Most problems that users have with GNU/Linux are well after they’re booted and trying to work with some software package, but what happens if you get a message that reads unable to boot please use a kernel appropriate for your CPU while you’re trying to start? If you’re working with an ISO file, then this usually means you’ve selected the wrong one for your machine’s architecture. There are several major architectures in current use, but more than likely you’ve tried to start your system with x86_64 code when it has a 32-bit Intel or AMD microprocessor inside.

Method 1: Fixing the Unable to Boot Error with a Different ISO

You’ll find these errors vary differently depending on the type of kernel you’re using, but they’re usually start with a message about how the kernel requires a specific processor. For instance, we ran a test ISO of 64-bit Kali Linux on a 32-bit netbook and received the following error message:

This kernel requires an x86-64 CPU, but only detected an i686 CPU.

In this case, the i686 refers to the traditional Intel architecture. If this is the case, then you merely need to download the appropriate kernel to fix the unable to boot error. Code has to be written to execute on certain chips, and this warning is printed to the screen by a bit of protective code designed to run on the type of hardware you’re working with.

Head back to the download page that you were on while you were looking for the the ISO that you downloaded in the first place on a machine that you’re able to boot from. If the machine you were attempting to install Linux on it still has a valid operating system, then you should be able to boot from it and download a new ISO. You could theoretically even use a machine that was running a different non-Linux operating system as long as it could write out an ISO file.

For our test, we poked around on the Kali Linux site and found that they were offering a standard 32-bit ISO. This file will work perfectly fine if you were getting any errors that mentioned only detecting i686 hardware.
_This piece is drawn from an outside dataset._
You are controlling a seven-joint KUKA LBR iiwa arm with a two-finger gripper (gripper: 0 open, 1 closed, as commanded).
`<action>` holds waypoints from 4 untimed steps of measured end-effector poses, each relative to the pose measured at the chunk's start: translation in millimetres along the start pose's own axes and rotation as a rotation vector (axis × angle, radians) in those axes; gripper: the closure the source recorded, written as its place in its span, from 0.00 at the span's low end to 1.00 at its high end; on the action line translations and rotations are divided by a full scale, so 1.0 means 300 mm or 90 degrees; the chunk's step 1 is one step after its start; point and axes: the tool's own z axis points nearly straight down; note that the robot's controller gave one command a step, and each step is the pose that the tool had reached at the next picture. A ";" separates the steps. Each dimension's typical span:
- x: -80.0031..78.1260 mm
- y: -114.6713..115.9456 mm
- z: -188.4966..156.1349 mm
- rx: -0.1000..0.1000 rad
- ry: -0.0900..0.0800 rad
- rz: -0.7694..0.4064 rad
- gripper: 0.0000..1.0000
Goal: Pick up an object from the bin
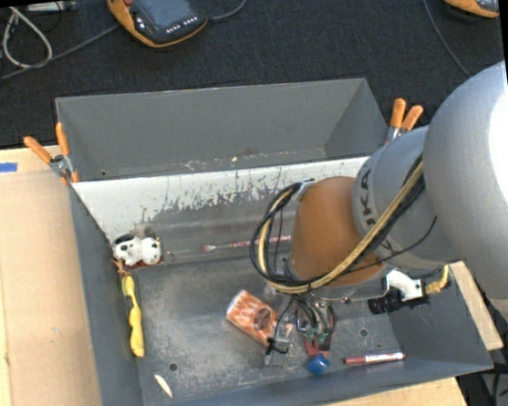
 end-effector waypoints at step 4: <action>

While the terms i686 and 32-bit aren’t actually interchangeable, because of Intel’s dominance in the personal computer market they essentially have been used this way when selecting ISO files.

You may find that you have complaints about other types of hardware besides merely i686. ARM processors are common in tablets and other portable equipment, and Kali Linux provides ISO files to boot these, which will fix the unable to boot error. PPC errors come from PowerPC equipment, which is common on older Apple hardware. Ubuntu and Debian have supported PPC ISO files. Debian also has ISO files you could use if you had any type of MIPS equipment. Head over to the Debian install package, download one of these ISOs and write it to a microSDXC card or a memory stick. Once you reboot, select the boot option that matches the device you wrote the new ISO to and you should be able to start the GNU/Linux installer.
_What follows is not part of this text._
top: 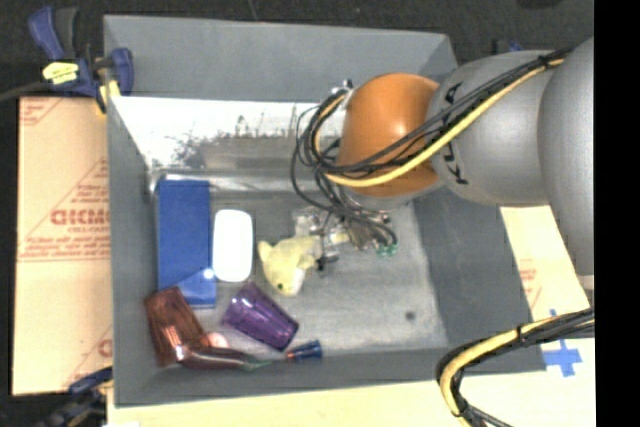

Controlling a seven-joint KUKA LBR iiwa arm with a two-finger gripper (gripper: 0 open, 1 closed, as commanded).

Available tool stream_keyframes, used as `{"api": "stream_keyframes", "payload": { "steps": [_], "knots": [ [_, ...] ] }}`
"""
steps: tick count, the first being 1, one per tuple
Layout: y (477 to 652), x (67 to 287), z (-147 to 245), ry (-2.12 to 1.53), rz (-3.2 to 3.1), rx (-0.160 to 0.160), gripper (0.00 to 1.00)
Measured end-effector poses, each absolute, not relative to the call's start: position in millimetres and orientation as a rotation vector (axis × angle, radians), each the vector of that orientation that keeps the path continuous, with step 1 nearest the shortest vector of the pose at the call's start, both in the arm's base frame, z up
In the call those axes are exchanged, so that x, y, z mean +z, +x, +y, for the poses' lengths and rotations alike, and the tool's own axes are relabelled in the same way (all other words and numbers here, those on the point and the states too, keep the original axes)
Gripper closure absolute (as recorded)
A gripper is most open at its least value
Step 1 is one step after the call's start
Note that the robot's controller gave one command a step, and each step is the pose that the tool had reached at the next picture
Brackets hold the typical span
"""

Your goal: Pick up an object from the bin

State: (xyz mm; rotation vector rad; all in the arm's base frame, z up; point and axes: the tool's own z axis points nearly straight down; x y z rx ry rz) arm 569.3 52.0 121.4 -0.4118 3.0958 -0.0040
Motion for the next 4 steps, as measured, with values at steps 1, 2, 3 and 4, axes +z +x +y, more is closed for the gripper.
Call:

Keep in mind that if you’re running a virtual machine and have this error, you might want to use the menus to change the type of processor being emulated. Rather than switching to a different type of ISO, you can possibly switch your virtual machine system to a 64-bit processor.

Method 2: Detecting Your CPU Hardware

If you can boot an existing Linux installation but don’t know what architecture it uses, then you can easily find out. Open up a terminal window from your installation or head over to one of the virtual consoles if your X Windows installation isn’t working. From the bash prompt, type arch or uname -m to immediately find out what kind of processor architecture you’re working with.

We ran it from inside of a Lubuntu installation on that same test netbook we tried the Kali Linux ISO file on, and it quickly returned i686 as a response. This confirms what we knew about the machine in that it had a standard 32-bit Intel processor and should work just fine with an ISO image file designed to function within this architecture. Simply use dd to write it in the same way that you would have used it to write the original ISO you were working with and reboot.